Educational shows such as “Sesame Street” have been tapping into the power of music to help youngsters remember things for decades. Even babies have been shown to be sensitive to beats and can recognize a piece of music that they’ve already heard.
Advertisers exploit music in many commercials to make you excited about products. As a result, you may associate songs with particular cars, for instance.
Here’s one way you might not already be using music: Making a deliberate effort to use music to alter mood. Listen to something that makes you energetic at the beginning of the day, and listen to a soothing song after an argument, Levitin says.
Music as a language
Victor Wooten of Béla Fleck and the Flecktones isn’t a scientist, but he has thought a lot about the process of learning to play music. For him, introducing a child to music shouldn’t be different from the way a child begins speaking.
“I just approach music as a language, because it is,” Wooten said. “It serves the same purpose. It’s a form of expression. A way for me to express myself, convey feelings, and sometimes it actually works better than a written or verbal language.”
Traditionally, a child learns to play music by being taught how an instrument works, and learning to play easy pieces that they practice over and over. They might also play music with other beginners. All the rules come first — notes, chords, notation — before they play.
But with language, young children never know that they’re beginners, Wooten said. No one makes them feel bad when they say a word incorrectly, and they’re not told to practice that word dozens of times. Why should it be different with music?
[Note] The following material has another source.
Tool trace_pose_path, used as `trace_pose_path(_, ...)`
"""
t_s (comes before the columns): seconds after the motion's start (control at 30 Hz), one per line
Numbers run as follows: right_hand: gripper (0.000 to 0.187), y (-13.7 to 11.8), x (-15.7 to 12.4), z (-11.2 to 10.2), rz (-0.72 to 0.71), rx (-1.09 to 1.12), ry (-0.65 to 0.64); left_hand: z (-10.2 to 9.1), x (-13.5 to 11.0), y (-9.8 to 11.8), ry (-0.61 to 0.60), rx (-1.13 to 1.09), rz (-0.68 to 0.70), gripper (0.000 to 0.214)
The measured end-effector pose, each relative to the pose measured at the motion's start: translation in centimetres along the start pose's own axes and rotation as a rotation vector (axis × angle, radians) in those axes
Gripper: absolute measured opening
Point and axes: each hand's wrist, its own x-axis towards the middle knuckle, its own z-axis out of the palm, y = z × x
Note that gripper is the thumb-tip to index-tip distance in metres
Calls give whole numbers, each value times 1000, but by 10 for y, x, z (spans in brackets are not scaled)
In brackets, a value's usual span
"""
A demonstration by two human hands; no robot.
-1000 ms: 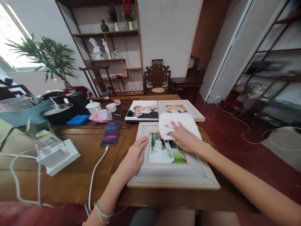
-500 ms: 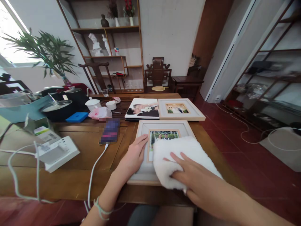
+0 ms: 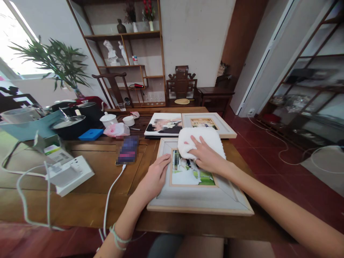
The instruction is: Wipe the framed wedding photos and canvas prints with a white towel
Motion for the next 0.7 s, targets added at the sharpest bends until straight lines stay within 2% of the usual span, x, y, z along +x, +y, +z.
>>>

“If you think about trying to teach a toddler how to read, and the alphabet, and all that stuff, before they can speak, we’d realize how silly that really is,” Wooten said. “Kids most of the time quit, because they didn’t come there to learn that. They came to learn to play.”
He remembers learning to play music in an immersive way, rather than in a formulaic sequence of lessons. When he was born, his four older brothers were already playing music and knew they needed a bass player to complete the band. “My brothers never said, ‘This is what you’re going to do,'” he said.
Wooten took this philosophy and created summer camps to get kids excited about music in a more natural way.
“It’s rare that I ever meet a musician who doesn’t agree that music is a language. But it’s very rare to meet a musician that really treats it like one.”
There you have it: Music that gets stuck in your head can be annoying, but it also serves a multitude of other purposes that benefit you. If you treat it like a language, as Wooten suggests, you might learn new skills and reap some of the brain health benefits that neurologists are exploring.
It’s more complicated than “A, B, C,” but that’s how amazing the mind can be.